**What you have to do:**
Go through the records and copy each line where the word "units" occurs.

**Data shown:**
□ □ □

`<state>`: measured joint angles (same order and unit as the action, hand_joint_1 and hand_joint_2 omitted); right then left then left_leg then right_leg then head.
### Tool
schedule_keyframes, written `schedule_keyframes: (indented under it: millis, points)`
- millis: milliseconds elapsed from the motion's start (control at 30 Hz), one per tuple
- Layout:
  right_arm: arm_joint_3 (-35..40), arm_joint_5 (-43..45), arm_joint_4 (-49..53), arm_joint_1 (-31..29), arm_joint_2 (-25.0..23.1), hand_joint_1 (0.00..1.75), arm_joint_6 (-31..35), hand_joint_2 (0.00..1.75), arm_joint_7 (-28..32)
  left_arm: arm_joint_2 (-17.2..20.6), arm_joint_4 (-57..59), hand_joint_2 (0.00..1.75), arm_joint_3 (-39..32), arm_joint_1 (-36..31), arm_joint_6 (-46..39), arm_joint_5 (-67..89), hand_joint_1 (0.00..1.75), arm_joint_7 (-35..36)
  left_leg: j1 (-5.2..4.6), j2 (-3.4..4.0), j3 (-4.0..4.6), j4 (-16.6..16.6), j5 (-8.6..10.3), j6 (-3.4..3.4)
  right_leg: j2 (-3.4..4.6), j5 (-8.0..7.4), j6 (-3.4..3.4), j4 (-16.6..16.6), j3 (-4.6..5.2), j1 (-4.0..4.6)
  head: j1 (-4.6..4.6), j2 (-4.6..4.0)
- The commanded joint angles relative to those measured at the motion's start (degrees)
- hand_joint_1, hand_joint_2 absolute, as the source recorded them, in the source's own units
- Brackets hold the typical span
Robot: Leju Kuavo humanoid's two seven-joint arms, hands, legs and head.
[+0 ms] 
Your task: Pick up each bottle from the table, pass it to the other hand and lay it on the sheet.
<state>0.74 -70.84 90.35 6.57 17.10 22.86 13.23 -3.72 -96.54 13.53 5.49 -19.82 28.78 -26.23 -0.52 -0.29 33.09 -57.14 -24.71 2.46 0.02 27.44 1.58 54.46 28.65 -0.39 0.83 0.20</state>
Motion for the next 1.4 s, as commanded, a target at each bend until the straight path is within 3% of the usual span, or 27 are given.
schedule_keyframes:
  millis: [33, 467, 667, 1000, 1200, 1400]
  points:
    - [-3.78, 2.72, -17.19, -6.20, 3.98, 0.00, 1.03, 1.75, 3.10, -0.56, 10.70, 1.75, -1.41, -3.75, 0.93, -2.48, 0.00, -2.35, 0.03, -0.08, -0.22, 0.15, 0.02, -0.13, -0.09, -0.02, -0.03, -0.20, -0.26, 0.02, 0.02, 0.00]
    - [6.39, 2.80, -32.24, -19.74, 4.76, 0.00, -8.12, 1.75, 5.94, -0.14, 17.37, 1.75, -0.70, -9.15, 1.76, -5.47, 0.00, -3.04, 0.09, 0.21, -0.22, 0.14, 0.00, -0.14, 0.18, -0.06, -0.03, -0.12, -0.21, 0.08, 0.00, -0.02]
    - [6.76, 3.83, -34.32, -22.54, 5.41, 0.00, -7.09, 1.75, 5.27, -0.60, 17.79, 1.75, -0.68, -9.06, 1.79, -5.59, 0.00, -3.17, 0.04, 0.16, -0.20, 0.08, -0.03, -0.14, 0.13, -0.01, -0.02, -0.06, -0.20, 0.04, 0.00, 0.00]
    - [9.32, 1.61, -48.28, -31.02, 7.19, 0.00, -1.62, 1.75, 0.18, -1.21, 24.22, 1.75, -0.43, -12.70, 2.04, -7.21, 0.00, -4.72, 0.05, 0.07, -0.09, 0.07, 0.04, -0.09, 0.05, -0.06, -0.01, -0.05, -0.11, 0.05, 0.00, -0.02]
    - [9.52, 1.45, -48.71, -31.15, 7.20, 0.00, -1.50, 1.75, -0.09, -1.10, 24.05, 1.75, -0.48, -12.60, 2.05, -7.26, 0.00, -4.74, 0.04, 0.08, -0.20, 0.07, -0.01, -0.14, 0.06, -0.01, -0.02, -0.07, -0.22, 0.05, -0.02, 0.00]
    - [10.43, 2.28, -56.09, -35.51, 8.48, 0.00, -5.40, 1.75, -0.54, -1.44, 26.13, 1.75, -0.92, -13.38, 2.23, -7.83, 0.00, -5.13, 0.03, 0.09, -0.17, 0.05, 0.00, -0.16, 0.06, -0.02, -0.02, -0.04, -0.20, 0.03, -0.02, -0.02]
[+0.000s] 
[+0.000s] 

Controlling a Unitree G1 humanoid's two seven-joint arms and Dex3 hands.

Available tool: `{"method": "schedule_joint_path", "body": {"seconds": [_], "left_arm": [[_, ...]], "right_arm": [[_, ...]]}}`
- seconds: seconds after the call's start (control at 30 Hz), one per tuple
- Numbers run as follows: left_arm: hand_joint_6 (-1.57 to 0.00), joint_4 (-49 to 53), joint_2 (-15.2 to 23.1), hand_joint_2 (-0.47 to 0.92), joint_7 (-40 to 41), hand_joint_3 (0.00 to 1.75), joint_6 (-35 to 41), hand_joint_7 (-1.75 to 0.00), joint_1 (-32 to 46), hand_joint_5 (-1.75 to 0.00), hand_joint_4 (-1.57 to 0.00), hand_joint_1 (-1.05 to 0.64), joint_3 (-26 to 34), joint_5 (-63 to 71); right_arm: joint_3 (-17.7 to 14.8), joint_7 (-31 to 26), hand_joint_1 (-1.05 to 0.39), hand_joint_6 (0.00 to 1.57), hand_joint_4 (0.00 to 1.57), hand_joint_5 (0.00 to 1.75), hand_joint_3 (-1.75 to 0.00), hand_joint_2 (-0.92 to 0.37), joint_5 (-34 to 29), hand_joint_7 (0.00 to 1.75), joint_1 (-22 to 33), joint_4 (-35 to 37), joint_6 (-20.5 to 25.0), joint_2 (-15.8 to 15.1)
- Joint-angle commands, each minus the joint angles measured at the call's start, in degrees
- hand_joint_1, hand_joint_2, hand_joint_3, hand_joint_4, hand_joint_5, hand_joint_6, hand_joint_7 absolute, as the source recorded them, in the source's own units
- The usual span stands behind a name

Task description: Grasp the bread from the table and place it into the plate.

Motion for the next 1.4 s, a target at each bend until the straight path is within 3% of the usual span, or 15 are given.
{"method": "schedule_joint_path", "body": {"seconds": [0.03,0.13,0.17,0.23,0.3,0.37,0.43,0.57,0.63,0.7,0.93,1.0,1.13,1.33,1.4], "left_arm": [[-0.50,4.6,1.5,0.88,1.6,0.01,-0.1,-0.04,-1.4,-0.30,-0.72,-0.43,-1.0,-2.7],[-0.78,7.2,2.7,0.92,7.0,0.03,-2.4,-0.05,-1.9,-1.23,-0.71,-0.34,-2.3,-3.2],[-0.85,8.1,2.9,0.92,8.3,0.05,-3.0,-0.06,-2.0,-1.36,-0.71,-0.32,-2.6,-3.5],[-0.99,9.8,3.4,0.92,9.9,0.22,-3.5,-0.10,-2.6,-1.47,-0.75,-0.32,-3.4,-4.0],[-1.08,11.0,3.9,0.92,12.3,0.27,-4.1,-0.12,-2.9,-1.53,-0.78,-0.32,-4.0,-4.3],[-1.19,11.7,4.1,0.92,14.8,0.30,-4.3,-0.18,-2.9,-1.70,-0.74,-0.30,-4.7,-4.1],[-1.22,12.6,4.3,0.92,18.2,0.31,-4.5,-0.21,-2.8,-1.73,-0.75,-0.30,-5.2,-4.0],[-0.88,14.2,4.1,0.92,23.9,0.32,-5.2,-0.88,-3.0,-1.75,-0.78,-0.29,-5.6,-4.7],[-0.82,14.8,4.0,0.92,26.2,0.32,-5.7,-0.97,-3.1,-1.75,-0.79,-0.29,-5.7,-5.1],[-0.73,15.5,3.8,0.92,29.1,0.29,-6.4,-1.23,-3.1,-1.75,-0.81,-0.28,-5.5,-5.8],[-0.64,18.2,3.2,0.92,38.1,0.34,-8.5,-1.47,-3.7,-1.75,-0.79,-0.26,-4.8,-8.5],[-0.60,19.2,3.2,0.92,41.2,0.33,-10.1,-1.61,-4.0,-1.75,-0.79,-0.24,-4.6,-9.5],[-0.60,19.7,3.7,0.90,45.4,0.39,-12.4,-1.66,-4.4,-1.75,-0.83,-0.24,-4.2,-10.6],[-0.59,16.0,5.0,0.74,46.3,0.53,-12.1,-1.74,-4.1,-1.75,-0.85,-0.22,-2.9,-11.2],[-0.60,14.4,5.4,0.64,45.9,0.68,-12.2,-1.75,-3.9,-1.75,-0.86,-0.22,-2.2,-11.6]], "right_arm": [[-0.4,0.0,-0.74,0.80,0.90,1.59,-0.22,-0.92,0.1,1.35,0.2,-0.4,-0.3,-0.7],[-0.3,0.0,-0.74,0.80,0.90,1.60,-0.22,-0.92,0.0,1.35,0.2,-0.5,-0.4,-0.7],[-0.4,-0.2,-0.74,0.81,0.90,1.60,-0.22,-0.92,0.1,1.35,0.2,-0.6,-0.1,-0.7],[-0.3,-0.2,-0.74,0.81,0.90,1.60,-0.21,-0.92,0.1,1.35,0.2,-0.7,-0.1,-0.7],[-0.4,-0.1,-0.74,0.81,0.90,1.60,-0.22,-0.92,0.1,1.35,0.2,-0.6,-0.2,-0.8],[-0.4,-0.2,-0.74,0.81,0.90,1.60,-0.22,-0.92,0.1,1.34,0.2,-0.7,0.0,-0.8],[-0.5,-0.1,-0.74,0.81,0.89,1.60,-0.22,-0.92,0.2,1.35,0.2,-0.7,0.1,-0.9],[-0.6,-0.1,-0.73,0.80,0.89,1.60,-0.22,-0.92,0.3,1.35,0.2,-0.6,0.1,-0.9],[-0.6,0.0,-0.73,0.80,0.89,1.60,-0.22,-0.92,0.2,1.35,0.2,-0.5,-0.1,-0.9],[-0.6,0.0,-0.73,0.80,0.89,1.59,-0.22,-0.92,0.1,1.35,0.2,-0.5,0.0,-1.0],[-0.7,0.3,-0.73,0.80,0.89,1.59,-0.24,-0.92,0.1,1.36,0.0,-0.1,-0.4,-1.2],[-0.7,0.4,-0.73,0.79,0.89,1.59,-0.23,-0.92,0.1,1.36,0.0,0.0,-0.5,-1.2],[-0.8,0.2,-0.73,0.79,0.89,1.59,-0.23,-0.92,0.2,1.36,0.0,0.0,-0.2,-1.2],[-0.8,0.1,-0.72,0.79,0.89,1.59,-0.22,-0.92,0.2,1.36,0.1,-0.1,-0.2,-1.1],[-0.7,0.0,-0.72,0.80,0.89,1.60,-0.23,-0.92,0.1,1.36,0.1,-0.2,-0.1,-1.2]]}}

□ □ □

**Exercise response:**
- hand_joint_1, hand_joint_2 absolute, as the source recorded them, in the source's own units
- hand_joint_1, hand_joint_2, hand_joint_3, hand_joint_4, hand_joint_5, hand_joint_6, hand_joint_7 absolute, as the source recorded them, in the source's own units

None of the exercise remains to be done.